Smalltalk › Pharo › Pharo Smalltalk Developers

String input not in UTF-8

_‹ Previous Topic Next Topic _›

Classic

List

Threaded

6 messages Options

Hilaire Fernandes

String input not in UTF-8

It seems like when inputing accented character it is not by default in
UTF-8.
Is it the case with Pharo 1.3 ?

Hilaire

--
Education 0.2 -- http://blog.ofset.org/hilaire

Henrik Sperre Johansen

Re: String input not in UTF-8

On Aug 5, 2011, at 1:14 35PM, Hilaire Fernandes wrote:

> It seems like when inputing accented character it is not by default in
> UTF-8.
> Is it the case with Pharo 1.3 ?
>
> Hilaire
>
>
> --
> Education 0.2 -- http://blog.ofset.org/hilaire

I'm not sure what you mean.
When in image, all the way from InputEvents to String representation, you only deal with Unicode codePoints.

Cheers,
Henry

Hilaire Fernandes

Re: String input not in UTF-8

Le 05/08/2011 13:28, Henrik Johansen a écrit :

>
> On Aug 5, 2011, at 1:14 35PM, Hilaire Fernandes wrote:
>
>> It seems like when inputing accented character it is not by default in
>> UTF-8.
>> Is it the case with Pharo 1.3 ?
>>
>> Hilaire
>>
>>
>> --
>> Education 0.2 -- http://blog.ofset.org/hilaire
>
> I'm not sure what you mean.
> When in image, all the way from InputEvents to String representation, you only deal with Unicode codePoints.

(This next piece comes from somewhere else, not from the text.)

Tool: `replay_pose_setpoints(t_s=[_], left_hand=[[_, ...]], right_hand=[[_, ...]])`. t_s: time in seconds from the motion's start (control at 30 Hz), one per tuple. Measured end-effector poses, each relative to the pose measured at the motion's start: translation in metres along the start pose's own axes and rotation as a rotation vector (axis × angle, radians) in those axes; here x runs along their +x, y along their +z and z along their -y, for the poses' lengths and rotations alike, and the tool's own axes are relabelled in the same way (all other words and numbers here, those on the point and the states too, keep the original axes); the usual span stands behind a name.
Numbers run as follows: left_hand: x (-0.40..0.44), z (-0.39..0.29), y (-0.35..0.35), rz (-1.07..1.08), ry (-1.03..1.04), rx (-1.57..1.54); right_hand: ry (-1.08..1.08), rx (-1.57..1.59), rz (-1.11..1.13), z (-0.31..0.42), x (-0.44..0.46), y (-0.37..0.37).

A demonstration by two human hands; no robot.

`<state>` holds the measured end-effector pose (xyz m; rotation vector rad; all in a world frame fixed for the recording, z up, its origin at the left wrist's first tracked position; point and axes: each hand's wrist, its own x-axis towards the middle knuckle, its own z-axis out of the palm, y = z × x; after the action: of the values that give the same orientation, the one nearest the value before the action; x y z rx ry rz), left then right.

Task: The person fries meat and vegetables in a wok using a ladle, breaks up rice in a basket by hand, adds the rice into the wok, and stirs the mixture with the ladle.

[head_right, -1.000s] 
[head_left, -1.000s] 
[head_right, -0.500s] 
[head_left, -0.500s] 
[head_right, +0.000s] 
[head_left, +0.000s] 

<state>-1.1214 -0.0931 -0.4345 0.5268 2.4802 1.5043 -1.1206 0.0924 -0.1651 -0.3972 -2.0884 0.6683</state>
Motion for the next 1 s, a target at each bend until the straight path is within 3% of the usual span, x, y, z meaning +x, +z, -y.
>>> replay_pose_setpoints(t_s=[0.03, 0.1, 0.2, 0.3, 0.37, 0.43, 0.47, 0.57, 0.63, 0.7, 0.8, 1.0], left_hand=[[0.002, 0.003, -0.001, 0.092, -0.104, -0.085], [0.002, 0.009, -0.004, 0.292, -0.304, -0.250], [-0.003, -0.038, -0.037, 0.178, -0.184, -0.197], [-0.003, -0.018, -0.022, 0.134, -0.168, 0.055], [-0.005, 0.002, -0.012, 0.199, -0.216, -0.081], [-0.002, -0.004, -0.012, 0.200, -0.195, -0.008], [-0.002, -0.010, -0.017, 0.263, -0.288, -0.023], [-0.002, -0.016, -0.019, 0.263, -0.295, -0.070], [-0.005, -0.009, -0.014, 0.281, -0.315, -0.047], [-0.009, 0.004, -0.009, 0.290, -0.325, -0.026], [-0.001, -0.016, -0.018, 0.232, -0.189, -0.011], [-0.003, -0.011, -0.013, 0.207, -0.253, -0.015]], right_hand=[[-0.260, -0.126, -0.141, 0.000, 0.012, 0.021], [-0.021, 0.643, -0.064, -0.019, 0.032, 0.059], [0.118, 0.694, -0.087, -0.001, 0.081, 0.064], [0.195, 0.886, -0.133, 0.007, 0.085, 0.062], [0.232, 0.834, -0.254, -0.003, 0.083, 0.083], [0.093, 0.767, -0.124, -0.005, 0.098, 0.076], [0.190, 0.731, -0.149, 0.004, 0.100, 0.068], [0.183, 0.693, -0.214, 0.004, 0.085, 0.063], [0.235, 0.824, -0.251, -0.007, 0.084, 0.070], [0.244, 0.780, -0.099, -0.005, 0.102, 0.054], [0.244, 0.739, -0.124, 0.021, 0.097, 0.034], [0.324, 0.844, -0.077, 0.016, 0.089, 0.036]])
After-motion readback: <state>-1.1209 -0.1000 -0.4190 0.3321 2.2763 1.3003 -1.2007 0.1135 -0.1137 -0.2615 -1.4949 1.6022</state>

Is seems it is 8 bits chars, when exported through XMLParser, it is
8bits string. I need to investigate further.

Hilaire

--
Education 0.2 -- http://blog.ofset.org/hilaire

Henrik Sperre Johansen

Re: String input not in UTF-8

On Aug 5, 2011, at 3:41 54PM, Hilaire Fernandes wrote:

> Le 05/08/2011 13:28, Henrik Johansen a écrit :
>>
>> On Aug 5, 2011, at 1:14 35PM, Hilaire Fernandes wrote:
>>
>>> It seems like when inputing accented character it is not by default in
>>> UTF-8.
>>> Is it the case with Pharo 1.3 ?
>>>
>>> Hilaire
>>>
>>>
>>> --
>>> Education 0.2 -- http://blog.ofset.org/hilaire
>>
>> I'm not sure what you mean.
>> When in image, all the way from InputEvents to String representation, you only deal with Unicode codePoints.
>
> Is seems it is 8 bits chars, when exported through XMLParser, it is
> 8bits string. I need to investigate further.
>
> Hilaire

It is an 8-bit character, since the codePoint fits in one byte. (see a)
Accented characters like é could be either:
a) One Unicode codepoint (U+00E9 (decimal 233) small acute e )
b) Two Unicode codepoints ( U+0301 (decimal 769) combining acute accent + U0065 (decimal 101) small e ).

Internally, you'd see strings with character values corresponding to those listed as decimal, ie the unicode codePoints.
b) would be a WideString, as 769 does not fit in a byte.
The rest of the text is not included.